Restate every entry word for word.

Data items
--

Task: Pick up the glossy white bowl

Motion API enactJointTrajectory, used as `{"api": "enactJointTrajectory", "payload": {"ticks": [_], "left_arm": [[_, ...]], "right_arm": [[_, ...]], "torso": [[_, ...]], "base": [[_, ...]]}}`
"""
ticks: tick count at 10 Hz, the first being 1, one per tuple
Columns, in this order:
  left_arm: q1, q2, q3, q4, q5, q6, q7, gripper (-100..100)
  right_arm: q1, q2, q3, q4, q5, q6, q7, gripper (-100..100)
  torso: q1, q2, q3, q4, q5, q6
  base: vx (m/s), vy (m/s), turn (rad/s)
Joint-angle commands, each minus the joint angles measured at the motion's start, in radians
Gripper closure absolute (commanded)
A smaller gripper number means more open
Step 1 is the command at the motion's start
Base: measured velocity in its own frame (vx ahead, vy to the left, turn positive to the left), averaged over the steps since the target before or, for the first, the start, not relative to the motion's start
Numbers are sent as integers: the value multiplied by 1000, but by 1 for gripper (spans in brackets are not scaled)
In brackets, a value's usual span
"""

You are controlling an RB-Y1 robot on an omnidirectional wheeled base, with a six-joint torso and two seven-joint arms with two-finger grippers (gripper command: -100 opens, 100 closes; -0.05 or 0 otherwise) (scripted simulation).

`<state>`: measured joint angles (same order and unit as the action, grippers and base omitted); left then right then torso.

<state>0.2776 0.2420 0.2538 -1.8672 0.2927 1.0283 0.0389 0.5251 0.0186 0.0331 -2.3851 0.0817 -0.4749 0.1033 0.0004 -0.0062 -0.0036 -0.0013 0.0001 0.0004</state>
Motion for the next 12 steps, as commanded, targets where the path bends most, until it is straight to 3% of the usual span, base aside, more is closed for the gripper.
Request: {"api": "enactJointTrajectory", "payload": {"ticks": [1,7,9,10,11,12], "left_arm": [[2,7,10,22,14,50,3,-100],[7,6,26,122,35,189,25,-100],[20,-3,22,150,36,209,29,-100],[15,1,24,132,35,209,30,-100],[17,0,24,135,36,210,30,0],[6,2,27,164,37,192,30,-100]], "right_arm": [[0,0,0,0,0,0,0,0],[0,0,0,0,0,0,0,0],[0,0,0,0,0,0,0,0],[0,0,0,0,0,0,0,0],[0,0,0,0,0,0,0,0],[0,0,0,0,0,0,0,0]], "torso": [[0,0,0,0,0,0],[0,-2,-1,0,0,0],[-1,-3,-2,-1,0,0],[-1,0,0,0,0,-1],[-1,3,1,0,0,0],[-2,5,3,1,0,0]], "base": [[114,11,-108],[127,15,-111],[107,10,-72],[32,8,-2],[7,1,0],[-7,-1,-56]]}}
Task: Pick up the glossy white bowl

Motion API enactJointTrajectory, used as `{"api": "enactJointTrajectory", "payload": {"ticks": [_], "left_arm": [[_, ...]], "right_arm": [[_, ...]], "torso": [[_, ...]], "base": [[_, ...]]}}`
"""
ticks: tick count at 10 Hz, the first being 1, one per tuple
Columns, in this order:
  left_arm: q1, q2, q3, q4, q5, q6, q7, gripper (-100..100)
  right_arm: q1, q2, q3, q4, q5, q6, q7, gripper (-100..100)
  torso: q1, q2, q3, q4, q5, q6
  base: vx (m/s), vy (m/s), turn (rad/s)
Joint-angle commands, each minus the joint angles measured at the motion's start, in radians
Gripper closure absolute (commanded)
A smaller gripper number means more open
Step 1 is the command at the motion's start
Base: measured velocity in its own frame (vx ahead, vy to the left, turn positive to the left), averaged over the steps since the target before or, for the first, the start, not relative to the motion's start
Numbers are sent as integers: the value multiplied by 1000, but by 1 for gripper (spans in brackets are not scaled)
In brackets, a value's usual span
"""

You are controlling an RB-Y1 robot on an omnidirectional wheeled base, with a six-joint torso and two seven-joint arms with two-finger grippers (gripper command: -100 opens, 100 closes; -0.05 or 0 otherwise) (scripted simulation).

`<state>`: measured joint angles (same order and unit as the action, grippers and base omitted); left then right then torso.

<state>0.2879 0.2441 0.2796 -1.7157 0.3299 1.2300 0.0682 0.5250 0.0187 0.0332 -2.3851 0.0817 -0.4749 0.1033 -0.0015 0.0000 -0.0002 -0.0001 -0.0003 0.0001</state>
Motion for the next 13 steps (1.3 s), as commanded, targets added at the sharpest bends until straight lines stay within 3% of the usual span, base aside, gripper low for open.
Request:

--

▸ **Expected answer**
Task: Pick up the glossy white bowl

Motion API enactJointTrajectory, used as `{"api": "enactJointTrajectory", "payload": {"ticks": [_], "left_arm": [[_, ...]], "right_arm": [[_, ...]], "torso": [[_, ...]], "base": [[_, ...]]}}`
"""
ticks: tick count at 10 Hz, the first being 1, one per tuple
Columns, in this order:
  left_arm: q1, q2, q3, q4, q5, q6, q7, gripper (-100..100)
  right_arm: q1, q2, q3, q4, q5, q6, q7, gripper (-100..100)
  torso: q1, q2, q3, q4, q5, q6
  base: vx (m/s), vy (m/s), turn (rad/s)
Joint-angle commands, each minus the joint angles measured at the motion's start, in radians
Gripper closure absolute (commanded)
A smaller gripper number means more open
Step 1 is the command at the motion's start
Base: measured velocity in its own frame (vx ahead, vy to the left, turn positive to the left), averaged over the steps since the target before or, for the first, the start, not relative to the motion's start
Numbers are sent as integers: the value multiplied by 1000, but by 1 for gripper (spans in brackets are not scaled)
In brackets, a value's usual span
"""

You are controlling an RB-Y1 robot on an omnidirectional wheeled base, with a six-joint torso and two seven-joint arms with two-finger grippers (gripper command: -100 opens, 100 closes; -0.05 or 0 otherwise) (scripted simulation).

`<state>`: measured joint angles (same order and unit as the action, grippers and base omitted); left then right then torso.

<state>0.2776 0.2420 0.2538 -1.8672 0.2927 1.0283 0.0389 0.5251 0.0186 0.0331 -2.3851 0.0817 -0.4749 0.1033 0.0004 -0.0062 -0.0036 -0.0013 0.0001 0.0004</state>
Motion for the next 12 steps, as commanded, targets where the path bends most, until it is straight to 3% of the usual span, base aside, more is closed for the gripper.
Request: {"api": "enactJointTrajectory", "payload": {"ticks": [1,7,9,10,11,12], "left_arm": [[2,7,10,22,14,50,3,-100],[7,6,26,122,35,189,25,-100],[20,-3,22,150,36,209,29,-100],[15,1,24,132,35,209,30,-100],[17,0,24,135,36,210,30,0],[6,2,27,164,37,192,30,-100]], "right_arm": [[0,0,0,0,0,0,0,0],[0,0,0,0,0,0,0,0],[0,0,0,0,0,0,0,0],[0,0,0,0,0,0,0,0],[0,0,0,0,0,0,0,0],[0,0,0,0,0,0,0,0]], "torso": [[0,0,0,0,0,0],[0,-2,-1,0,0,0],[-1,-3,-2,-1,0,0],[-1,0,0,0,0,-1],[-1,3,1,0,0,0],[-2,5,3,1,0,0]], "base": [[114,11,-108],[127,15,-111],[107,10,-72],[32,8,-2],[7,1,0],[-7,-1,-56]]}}
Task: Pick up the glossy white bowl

Motion API enactJointTrajectory, used as `{"api": "enactJointTrajectory", "payload": {"ticks": [_], "left_arm": [[_, ...]], "right_arm": [[_, ...]], "torso": [[_, ...]], "base": [[_, ...]]}}`
"""
ticks: tick count at 10 Hz, the first being 1, one per tuple
Columns, in this order:
  left_arm: q1, q2, q3, q4, q5, q6, q7, gripper (-100..100)
  right_arm: q1, q2, q3, q4, q5, q6, q7, gripper (-100..100)
  torso: q1, q2, q3, q4, q5, q6
  base: vx (m/s), vy (m/s), turn (rad/s)
Joint-angle commands, each minus the joint angles measured at the motion's start, in radians
Gripper closure absolute (commanded)
A smaller gripper number means more open
Step 1 is the command at the motion's start
Base: measured velocity in its own frame (vx ahead, vy to the left, turn positive to the left), averaged over the steps since the target before or, for the first, the start, not relative to the motion's start
Numbers are sent as integers: the value multiplied by 1000, but by 1 for gripper (spans in brackets are not scaled)
In brackets, a value's usual span
"""

You are controlling an RB-Y1 robot on an omnidirectional wheeled base, with a six-joint torso and two seven-joint arms with two-finger grippers (gripper command: -100 opens, 100 closes; -0.05 or 0 otherwise) (scripted simulation).

`<state>`: measured joint angles (same order and unit as the action, grippers and base omitted); left then right then torso.

<state>0.2879 0.2441 0.2796 -1.7157 0.3299 1.2300 0.0682 0.5250 0.0187 0.0332 -2.3851 0.0817 -0.4749 0.1033 -0.0015 0.0000 -0.0002 -0.0001 -0.0003 0.0001</state>
Motion for the next 13 steps (1.3 s), as commanded, targets added at the sharpest bends until straight lines stay within 3% of the usual span, base aside, gripper low for open.
Request:

What the exercise required is now complete.